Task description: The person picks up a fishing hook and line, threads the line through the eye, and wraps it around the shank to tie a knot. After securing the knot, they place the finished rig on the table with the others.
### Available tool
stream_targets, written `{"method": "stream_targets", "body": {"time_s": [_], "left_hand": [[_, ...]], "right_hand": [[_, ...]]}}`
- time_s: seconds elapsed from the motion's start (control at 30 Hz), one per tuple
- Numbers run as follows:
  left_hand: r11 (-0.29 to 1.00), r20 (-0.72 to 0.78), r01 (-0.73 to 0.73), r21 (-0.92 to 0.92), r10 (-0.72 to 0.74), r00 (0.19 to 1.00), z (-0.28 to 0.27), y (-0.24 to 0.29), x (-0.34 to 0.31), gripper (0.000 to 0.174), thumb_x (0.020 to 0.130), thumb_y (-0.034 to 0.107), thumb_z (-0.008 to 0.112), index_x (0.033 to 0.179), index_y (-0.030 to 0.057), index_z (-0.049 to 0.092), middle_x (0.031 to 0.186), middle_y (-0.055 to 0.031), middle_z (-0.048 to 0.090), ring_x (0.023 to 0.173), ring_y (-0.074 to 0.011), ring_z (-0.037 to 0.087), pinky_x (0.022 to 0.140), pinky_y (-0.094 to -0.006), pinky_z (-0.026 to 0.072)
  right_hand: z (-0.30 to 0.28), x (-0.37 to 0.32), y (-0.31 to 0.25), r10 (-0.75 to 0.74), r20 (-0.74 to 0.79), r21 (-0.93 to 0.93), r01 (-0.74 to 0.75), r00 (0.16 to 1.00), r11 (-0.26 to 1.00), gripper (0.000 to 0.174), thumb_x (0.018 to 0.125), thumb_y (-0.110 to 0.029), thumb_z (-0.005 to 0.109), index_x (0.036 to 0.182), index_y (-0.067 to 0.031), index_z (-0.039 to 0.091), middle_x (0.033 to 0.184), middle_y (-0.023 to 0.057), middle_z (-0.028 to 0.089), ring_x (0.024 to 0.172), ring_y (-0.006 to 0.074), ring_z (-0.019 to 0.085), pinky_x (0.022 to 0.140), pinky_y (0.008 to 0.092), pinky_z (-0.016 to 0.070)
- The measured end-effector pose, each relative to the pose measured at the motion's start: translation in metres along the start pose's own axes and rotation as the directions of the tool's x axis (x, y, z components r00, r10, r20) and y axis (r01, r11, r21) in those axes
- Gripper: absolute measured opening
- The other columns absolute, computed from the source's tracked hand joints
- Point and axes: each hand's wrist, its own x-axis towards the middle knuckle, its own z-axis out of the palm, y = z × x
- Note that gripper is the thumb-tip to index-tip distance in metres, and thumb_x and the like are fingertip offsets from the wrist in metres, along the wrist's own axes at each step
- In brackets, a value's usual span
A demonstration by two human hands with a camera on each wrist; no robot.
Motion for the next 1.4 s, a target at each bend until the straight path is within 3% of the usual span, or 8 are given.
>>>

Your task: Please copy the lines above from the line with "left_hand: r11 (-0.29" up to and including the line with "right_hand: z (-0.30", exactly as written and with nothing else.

Output for this exercise:
  left_hand: r11 (-0.29 to 1.00), r20 (-0.72 to 0.78), r01 (-0.73 to 0.73), r21 (-0.92 to 0.92), r10 (-0.72 to 0.74), r00 (0.19 to 1.00), z (-0.28 to 0.27), y (-0.24 to 0.29), x (-0.34 to 0.31), gripper (0.000 to 0.174), thumb_x (0.020 to 0.130), thumb_y (-0.034 to 0.107), thumb_z (-0.008 to 0.112), index_x (0.033 to 0.179), index_y (-0.030 to 0.057), index_z (-0.049 to 0.092), middle_x (0.031 to 0.186), middle_y (-0.055 to 0.031), middle_z (-0.048 to 0.090), ring_x (0.023 to 0.173), ring_y (-0.074 to 0.011), ring_z (-0.037 to 0.087), pinky_x (0.022 to 0.140), pinky_y (-0.094 to -0.006), pinky_z (-0.026 to 0.072)
  right_hand: z (-0.30 to 0.28), x (-0.37 to 0.32), y (-0.31 to 0.25), r10 (-0.75 to 0.74), r20 (-0.74 to 0.79), r21 (-0.93 to 0.93), r01 (-0.74 to 0.75), r00 (0.16 to 1.00), r11 (-0.26 to 1.00), gripper (0.000 to 0.174), thumb_x (0.018 to 0.125), thumb_y (-0.110 to 0.029), thumb_z (-0.005 to 0.109), index_x (0.036 to 0.182), index_y (-0.067 to 0.031), index_z (-0.039 to 0.091), middle_x (0.033 to 0.184), middle_y (-0.023 to 0.057), middle_z (-0.028 to 0.089), ring_x (0.024 to 0.172), ring_y (-0.006 to 0.074), ring_z (-0.019 to 0.085), pinky_x (0.022 to 0.140), pinky_y (0.008 to 0.092), pinky_z (-0.016 to 0.070)

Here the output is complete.